David Krane

CEO & Managing Partner at GV (Google Ventures)

Reviewed Updated Mar 20, 2026

This profile is AI-generated. If you spot an error, please help us fix it by sharing a URL to the correct information.

CEO and Managing Partner of GV (Google Ventures), a $10B+ fund deploying $1B annually. Portfolio of 18 personally attributed investments skews 56% consumer (Uber, ClassPass, Nothing), 22% enterprise (Gusto, Checkr, Flexport). Known for flagship $258M-$335M Uber investment (worth $2B+ at IPO) and long-term patient capital approach via Alphabet's unlimited LP backing.

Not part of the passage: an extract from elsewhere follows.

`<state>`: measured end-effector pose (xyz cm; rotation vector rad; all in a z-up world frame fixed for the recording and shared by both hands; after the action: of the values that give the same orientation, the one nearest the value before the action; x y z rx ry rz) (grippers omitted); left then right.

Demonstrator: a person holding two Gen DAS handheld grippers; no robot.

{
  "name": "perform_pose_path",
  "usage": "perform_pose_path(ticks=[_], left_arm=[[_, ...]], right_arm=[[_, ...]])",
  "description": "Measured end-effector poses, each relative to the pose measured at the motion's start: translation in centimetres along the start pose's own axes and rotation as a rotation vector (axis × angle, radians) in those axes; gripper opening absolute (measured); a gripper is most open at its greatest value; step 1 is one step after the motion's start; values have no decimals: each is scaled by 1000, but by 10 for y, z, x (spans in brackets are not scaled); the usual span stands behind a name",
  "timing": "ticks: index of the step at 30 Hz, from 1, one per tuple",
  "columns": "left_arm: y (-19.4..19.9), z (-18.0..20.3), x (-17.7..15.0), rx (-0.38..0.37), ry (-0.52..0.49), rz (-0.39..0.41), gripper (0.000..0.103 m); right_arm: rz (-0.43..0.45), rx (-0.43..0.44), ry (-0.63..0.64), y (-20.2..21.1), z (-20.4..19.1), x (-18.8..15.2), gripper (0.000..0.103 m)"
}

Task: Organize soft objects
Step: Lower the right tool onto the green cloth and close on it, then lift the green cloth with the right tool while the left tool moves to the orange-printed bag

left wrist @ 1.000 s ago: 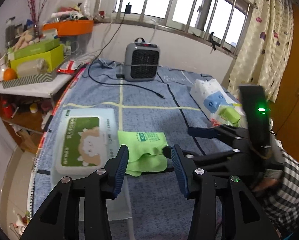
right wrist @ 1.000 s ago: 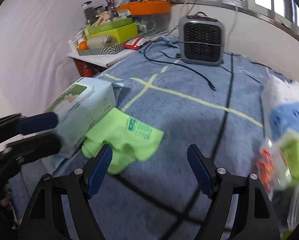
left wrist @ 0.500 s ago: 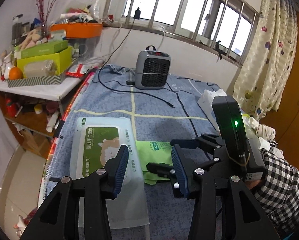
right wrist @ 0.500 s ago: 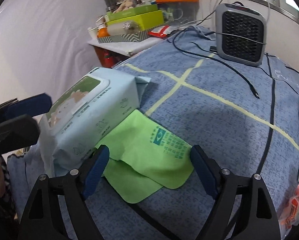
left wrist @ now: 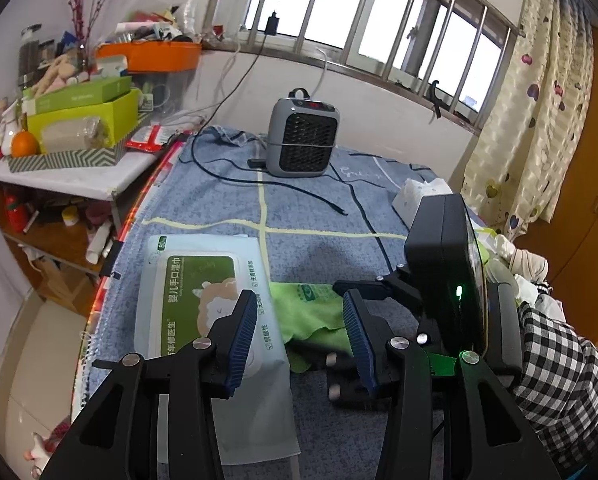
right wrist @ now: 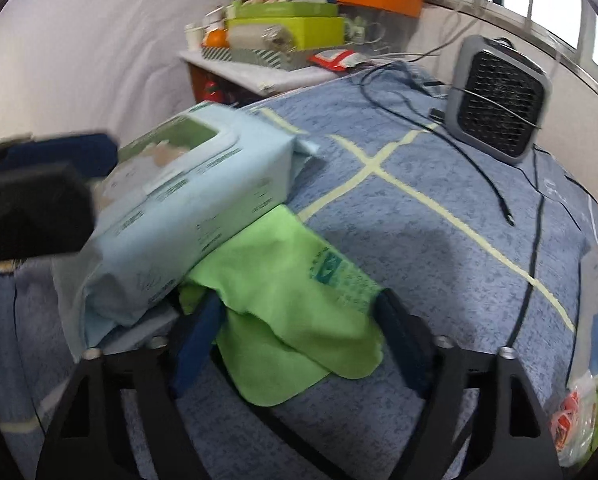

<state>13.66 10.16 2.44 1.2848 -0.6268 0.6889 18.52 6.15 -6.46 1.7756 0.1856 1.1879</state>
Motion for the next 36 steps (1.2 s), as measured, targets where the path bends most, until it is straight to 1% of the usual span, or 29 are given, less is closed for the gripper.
perform_pose_path(ticks=[1,2,3,4,6,8,13,15,22,30,32,36], left_arm=[[0,0,0,1,1,0,43],[0,0,1,0,3,1,43],[0,0,0,-1,4,3,43],[0,0,1,-1,5,5,43],[1,0,1,-2,3,8,43],[1,-1,0,2,3,6,43],[3,1,0,6,0,1,43],[4,2,1,6,1,4,43],[5,15,1,-10,-10,2,43],[-8,52,-4,-64,-47,-35,47],[-12,63,-5,-73,-59,-42,47],[-24,86,-7,-109,-77,-67,47]], right_arm=[[7,-18,-17,1,4,1,55],[15,-31,-34,3,9,2,45],[19,-32,-48,4,11,3,38],[22,-42,-60,4,13,4,34],[27,-47,-72,6,15,4,19],[29,-36,-87,8,14,3,12],[49,-39,-121,15,14,0,9],[61,-24,-132,21,14,-2,9],[138,-45,-192,60,19,-14,9],[175,-139,-278,112,37,-54,9],[188,-151,-307,124,41,-64,9],[190,-200,-327,143,48,-84,9]])
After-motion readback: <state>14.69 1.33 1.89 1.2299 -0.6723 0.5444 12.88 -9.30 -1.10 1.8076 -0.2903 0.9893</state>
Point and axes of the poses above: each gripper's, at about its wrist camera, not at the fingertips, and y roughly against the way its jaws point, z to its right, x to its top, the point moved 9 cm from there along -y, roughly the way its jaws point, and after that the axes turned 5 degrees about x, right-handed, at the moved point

Location San Francisco, CA
Check Size $250K-$50M
Last Verified Investment Cribl (Series E) — 2024

Background

David Krane is the CEO and Managing Partner of GV (formerly Google Ventures), the venture capital arm of Alphabet 12. He grew up in Corvallis, Oregon, where his father was a nuclear physicist and author 1. He studied journalism at Indiana University-Bloomington and began his career with a music major before pivoting to journalism and then investing 1.

After early career positions at Qualcomm and Apple, Krane joined Google in 2000 as employee number 84 12. He is recognized as a key architect of Google’s early culture and brand, leading the company’s global communications and public affairs group and serving on the senior leadership team during Google’s growth from a startup into a multibillion-dollar enterprise 12.

Krane became a general partner at GV in 2010, having been tapped for the role because of his previous involvement with dealmaking at Google and his reputation for championing small startups Google transacted with 23. He assumed the CEO role in 2016, making him the longest-serving CEO in GV’s history 23.

Under Krane’s leadership, GV has invested more than $10 billion across its 15+ year history and deploys approximately $1 billion annually in new and follow-on investments 34. The firm averages 50 new companies annually since 2020 and backed 30+ new companies in 2024 4. GV manages over $10 billion in assets under management with a team of approximately 100 people 35.

Krane is a long-time advisor to Stanford Graduate School of Business 1. He received the 2024 Ellis Island Medal of Honor, was named to the Silicon Valley Business Journal’s “Power 100” in 2025, and has been recognized as “Leader of the Year” by The Center for Conscientious Leadership in 2024 13.

Stated Thesis

(Self-reported: These represent what Krane says publicly about his investing approach. See Inferred Thesis for analysis of actual investment behavior.)

Krane has stated that he is “most excited by consumer-focused entrepreneurs working to improve critical aspects of our daily lives” 1.

GV publicly describes itself as a non-strategic, multi-stage venture capital firm backed by Alphabet, investing across life sciences, consumer, enterprise, crypto, climate, and frontier technology in North America, Europe, and Israel 35.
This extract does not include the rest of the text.